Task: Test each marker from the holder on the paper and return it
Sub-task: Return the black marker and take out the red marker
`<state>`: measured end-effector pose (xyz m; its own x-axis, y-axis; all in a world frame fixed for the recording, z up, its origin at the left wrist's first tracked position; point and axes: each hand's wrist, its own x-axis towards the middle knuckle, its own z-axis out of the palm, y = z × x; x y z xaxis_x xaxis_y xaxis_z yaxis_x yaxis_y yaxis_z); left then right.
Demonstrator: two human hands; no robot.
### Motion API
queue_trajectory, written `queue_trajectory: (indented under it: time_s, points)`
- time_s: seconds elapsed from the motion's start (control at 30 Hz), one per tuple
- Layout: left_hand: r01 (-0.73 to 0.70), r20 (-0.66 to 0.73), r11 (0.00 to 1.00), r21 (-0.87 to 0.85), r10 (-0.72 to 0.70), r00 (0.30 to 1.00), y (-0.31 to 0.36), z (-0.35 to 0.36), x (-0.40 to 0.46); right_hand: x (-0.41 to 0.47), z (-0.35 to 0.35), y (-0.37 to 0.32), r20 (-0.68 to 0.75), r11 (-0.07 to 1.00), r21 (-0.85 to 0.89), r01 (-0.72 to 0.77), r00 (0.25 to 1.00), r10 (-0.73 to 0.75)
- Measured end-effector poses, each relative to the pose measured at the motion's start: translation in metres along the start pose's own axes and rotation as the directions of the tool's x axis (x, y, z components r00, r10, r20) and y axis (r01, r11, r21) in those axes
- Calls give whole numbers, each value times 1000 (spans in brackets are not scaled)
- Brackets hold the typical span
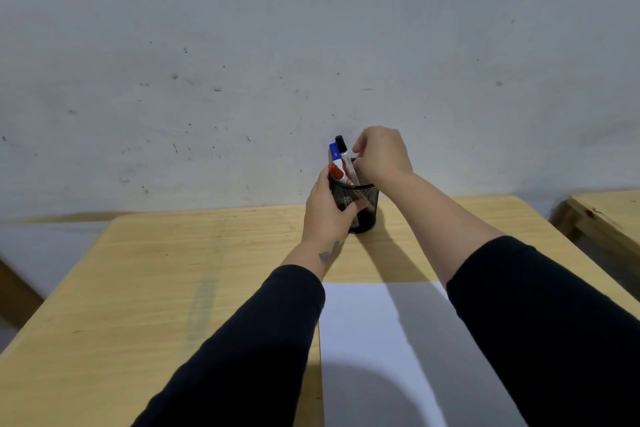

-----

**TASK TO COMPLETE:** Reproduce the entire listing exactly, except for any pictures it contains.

**RESULT FOR THIS EXERCISE:**
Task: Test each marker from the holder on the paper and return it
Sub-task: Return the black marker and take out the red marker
`<state>`: measured end-effector pose (xyz m; its own x-axis, y-axis; all in a world frame fixed for the recording, z up, its origin at the left wrist's first tracked position; point and axes: each hand's wrist, its own x-axis towards the middle knuckle, its own z-axis out of the palm, y = z × x; x y z xaxis_x xaxis_y xaxis_z yaxis_x yaxis_y yaxis_z); left then right.
Demonstrator: two human hands; no robot.
### Motion API
queue_trajectory, written `queue_trajectory: (indented under it: time_s, points)`
- time_s: seconds elapsed from the motion's start (control at 30 Hz), one per tuple
- Layout: left_hand: r01 (-0.73 to 0.70), r20 (-0.66 to 0.73), r11 (0.00 to 1.00), r21 (-0.87 to 0.85), r10 (-0.72 to 0.70), r00 (0.30 to 1.00), y (-0.31 to 0.36), z (-0.35 to 0.36), x (-0.40 to 0.46); right_hand: x (-0.41 to 0.47), z (-0.35 to 0.35), y (-0.37 to 0.32), r20 (-0.68 to 0.75), r11 (-0.07 to 1.00), r21 (-0.85 to 0.89), r01 (-0.72 to 0.77), r00 (0.25 to 1.00), r10 (-0.73 to 0.75)
- Measured end-effector poses, each relative to the pose measured at the motion's start: translation in metres along the start pose's own axes and rotation as the directions of the tool's x axis (x, y, z components r00, r10, r20) and y axis (r01, r11, r21) in those axes
- Calls give whole numbers, each value times 1000 (spans in brackets are not scaled)
- Brackets hold the typical span

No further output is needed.